Algo muy diferente se puede decir de la interpretación de los datos. En el contexto funcionalista y utilitarista en el que se mueve el espacio público, esa interpretación ha contribuido a minusvalorar el impacto de la infección justamente porque la letalidad afectaba solo a personas ancianas y enfermas. Para el resto de población, no parecía haber especial riesgo, lo que ha potenciado una sensación generalizada de que no tomar medidas de precaución no les iba a afectar porque, si contrajeran el virus, su efecto sería el mismo que el de una simple gripe. Se ha diluido así, completamente, la idea de una cadena de solidaridad, que era fundamental para que se pudiera dar una respuesta social adecuada a la propagación de la infección y contenerla.

¿Qué habría pasado con una narrativa diferente? ¿Qué habría ocurrido si en lugar de la interpretación de los datos que se ha hecho, se hubiera realizado otra totalmente distinta? Por ejemplo, que la crisis sanitaria debía de haberse considerado más grave precisamente porque afectaba a personas vulnerables, que debían de ser objeto de especial protección. Si se hubiera insistido en la responsabilidad agravada que tienen las personas jóvenes y sin riesgo de muerte justamente porque pueden ser transmisores de un virus que potencialmente puede afectar de manera muy dañina a otras personas que sí corren ese peligro. O, por ejemplo, que el hecho de que fallezcan tantas personas al año como consecuencia de la gripe, además de ser algo contra lo que habría que luchar y que no se puede considerar aceptable, no justifica que una sola persona pueda morir por otro motivo cuando nosotros tenemos los medios para intentar evitar esa muerte.

Esa narrativa insolidaria contrasta con el esfuerzo extraordinario que se ha realizado y se sigue realizando por parte de profesionales sanitarios en las instituciones hospitalarias para luchar por la vida de cada una de las personas afectadas que están en esos grupos de riesgo. Pero, desgraciadamente, la narrativa insolidaria ha contribuido a generar actitudes y pautas de comportamiento que han favorecido la propagación del virus. Incluso desde una perspectiva puramente funcional, la insolidaridad solo ha recogido frutos amargos. Habría sido mucho mejor insistir en la responsabilidad individual y en la solidaridad con la comunidad, lo que en última instancia evita que los daños afecten a toda la sociedad y repercutan también sobre quienes no tienen comportamientos solidarios.

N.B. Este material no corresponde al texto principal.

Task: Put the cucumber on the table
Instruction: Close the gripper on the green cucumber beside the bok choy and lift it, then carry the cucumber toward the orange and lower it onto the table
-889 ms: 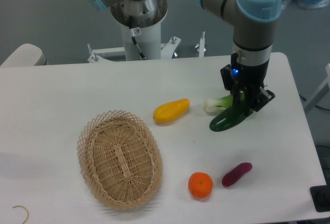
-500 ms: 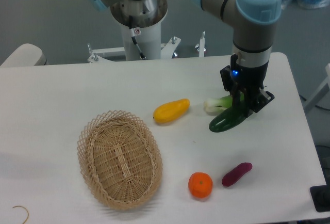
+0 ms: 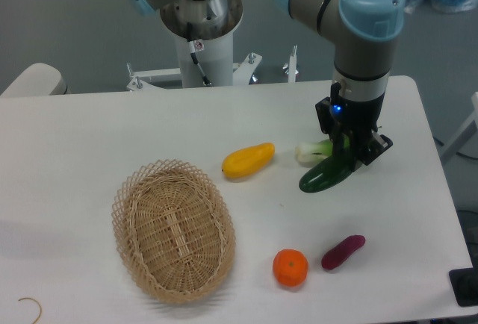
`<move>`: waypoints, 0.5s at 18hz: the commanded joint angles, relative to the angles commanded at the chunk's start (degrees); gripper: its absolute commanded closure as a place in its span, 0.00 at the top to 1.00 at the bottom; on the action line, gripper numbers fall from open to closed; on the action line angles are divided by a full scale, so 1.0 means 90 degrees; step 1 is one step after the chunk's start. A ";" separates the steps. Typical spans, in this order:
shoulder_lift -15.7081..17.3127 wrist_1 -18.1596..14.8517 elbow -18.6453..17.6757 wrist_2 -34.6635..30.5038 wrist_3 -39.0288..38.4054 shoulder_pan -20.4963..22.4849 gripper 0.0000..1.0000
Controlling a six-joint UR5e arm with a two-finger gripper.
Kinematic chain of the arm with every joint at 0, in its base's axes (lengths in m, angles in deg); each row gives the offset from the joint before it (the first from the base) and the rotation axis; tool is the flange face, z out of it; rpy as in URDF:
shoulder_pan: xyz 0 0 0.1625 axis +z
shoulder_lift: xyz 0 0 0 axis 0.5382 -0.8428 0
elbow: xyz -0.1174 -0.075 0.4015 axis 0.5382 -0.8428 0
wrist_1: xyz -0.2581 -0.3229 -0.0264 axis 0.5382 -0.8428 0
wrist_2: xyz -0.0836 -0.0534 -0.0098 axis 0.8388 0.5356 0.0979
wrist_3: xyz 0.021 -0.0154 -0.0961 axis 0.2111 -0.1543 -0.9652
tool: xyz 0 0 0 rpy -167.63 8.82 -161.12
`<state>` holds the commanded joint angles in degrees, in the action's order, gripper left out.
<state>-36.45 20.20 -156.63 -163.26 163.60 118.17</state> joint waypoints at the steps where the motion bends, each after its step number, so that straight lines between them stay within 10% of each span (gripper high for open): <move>1: -0.0010 0.0068 -0.0039 0.0000 0.0000 0.0000 0.35; 9: -0.0438 0.1074 -0.0371 -0.0029 -0.0983 -0.0039 0.35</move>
<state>-40.39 29.87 -159.97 -163.52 154.75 117.82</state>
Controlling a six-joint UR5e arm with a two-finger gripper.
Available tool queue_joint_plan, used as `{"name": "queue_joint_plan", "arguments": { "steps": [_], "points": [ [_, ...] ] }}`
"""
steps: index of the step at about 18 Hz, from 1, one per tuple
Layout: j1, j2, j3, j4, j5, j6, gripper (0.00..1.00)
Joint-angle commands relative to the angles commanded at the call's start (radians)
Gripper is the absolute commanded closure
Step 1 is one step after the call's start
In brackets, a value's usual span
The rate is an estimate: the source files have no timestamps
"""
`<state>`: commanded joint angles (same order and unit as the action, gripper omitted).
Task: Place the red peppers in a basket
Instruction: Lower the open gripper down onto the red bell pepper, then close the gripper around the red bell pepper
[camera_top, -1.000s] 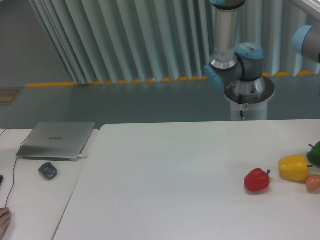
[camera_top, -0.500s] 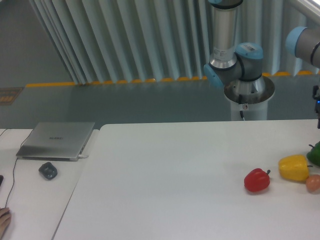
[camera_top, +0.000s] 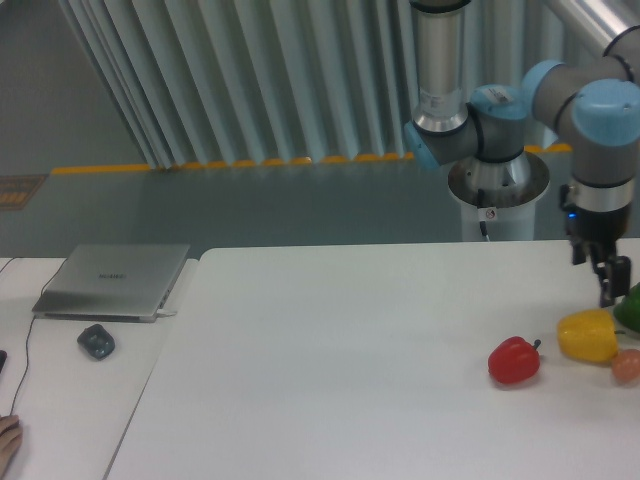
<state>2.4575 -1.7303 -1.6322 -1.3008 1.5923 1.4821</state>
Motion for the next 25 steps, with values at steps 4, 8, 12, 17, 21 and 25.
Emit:
{"name": "queue_joint_plan", "arguments": {
  "steps": [4, 8, 12, 17, 21, 25],
  "points": [
    [-0.089, -0.012, -0.005, -0.011, 0.130, -0.008, 0.00],
    [-0.149, -0.078, 0.015, 0.000, 0.176, -0.141, 0.00],
    [-0.164, -0.115, 0.026, 0.026, 0.175, -0.203, 0.00],
    [-0.193, -0.176, 0.034, 0.078, 0.176, -0.264, 0.00],
    [-0.207, -0.190, 0.034, 0.086, 0.181, -0.289, 0.00],
    [-0.207, -0.204, 0.034, 0.086, 0.213, -0.290, 0.00]
  ]
}}
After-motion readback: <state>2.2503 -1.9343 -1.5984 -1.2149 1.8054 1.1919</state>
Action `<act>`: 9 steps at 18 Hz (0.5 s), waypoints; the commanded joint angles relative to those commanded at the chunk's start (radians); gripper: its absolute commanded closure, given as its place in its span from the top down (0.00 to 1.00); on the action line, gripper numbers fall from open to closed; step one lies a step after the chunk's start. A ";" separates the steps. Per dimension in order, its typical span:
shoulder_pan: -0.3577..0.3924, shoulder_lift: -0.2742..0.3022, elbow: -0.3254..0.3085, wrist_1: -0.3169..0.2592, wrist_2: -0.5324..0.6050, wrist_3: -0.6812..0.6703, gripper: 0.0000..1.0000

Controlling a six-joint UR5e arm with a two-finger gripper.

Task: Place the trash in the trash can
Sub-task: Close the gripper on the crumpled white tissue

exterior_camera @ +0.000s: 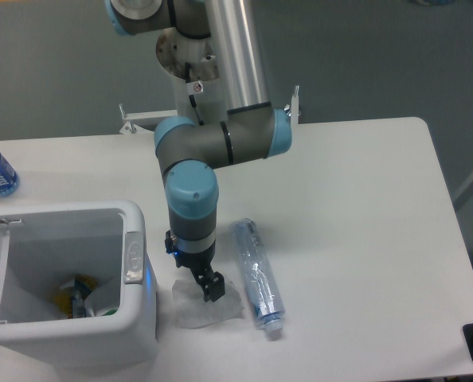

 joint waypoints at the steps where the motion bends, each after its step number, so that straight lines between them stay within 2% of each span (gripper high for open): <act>1: 0.000 0.000 0.002 0.000 0.000 -0.002 0.48; 4: 0.005 -0.034 0.031 0.000 0.000 -0.005 0.03; 6: 0.018 -0.066 0.072 0.000 -0.003 -0.031 0.00; 9: 0.040 -0.026 0.074 -0.012 -0.008 -0.037 0.00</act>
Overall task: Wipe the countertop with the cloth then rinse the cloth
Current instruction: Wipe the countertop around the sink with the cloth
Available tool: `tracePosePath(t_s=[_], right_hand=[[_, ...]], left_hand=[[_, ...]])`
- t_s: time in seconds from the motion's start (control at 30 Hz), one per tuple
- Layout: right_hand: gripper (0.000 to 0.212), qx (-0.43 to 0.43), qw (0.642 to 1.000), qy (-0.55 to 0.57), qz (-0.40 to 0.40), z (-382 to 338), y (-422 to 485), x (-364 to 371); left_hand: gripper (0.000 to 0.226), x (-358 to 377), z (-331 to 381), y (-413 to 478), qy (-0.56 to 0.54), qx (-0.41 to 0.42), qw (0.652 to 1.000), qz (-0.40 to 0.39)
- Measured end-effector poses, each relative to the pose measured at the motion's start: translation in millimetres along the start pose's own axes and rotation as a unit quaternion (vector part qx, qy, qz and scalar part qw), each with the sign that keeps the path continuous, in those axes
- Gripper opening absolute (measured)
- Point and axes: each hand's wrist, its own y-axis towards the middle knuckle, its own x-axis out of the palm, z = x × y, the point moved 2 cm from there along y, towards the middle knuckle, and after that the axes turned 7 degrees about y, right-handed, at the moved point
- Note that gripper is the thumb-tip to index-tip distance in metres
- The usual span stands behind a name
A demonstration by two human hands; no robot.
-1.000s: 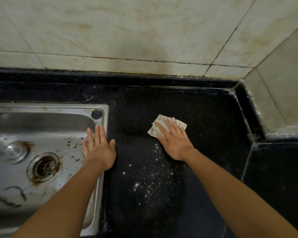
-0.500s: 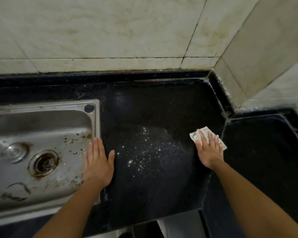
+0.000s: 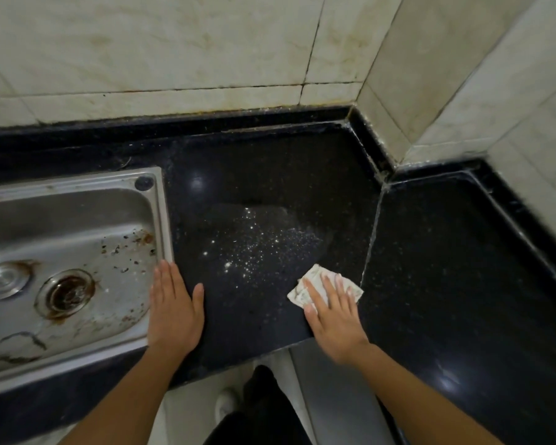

Quizás sería conveniente que para el futuro recordáramos los valores constitucionales en los que se debe inspirar nuestra convivencia, la dignidad de la persona, por ejemplo. De cualquier persona, sean cuales sean sus condiciones de salud o su edad. Como también, la atención especial que hay que prestar a los colectivos más desfavorecidos o que están en peor situación para afrontar un problema concreto. Estos valores, como la propia Constitución, ocupan un lugar cada vez más marginal en el espacio público. En el contexto de la globalización acelerada de este siglo XXI, la economía y la tecnología se están convirtiendo en factores de legitimación que, por primera vez en la historia del constitucionalismo moderno, compiten con la propia Constitución en la construcción del espacio público, formulando narrativas que ya no atienden ni a los derechos ni a la democracia como marco obligado de referencia. Situar de nuevo a la Constitución en el centro del espacio público no es solo una cuestión de convicciones democráticas o éticas, es también funcional para garantizar una respuesta equilibrada a los problemas de nuestro tiempo.

Francisco Balaguer Callejón es catedrático de Derecho Consitucional de la Universidad de Granada y catedrático Jean Monnet ad personam de Derecho Constitucional Europeo y Globalización.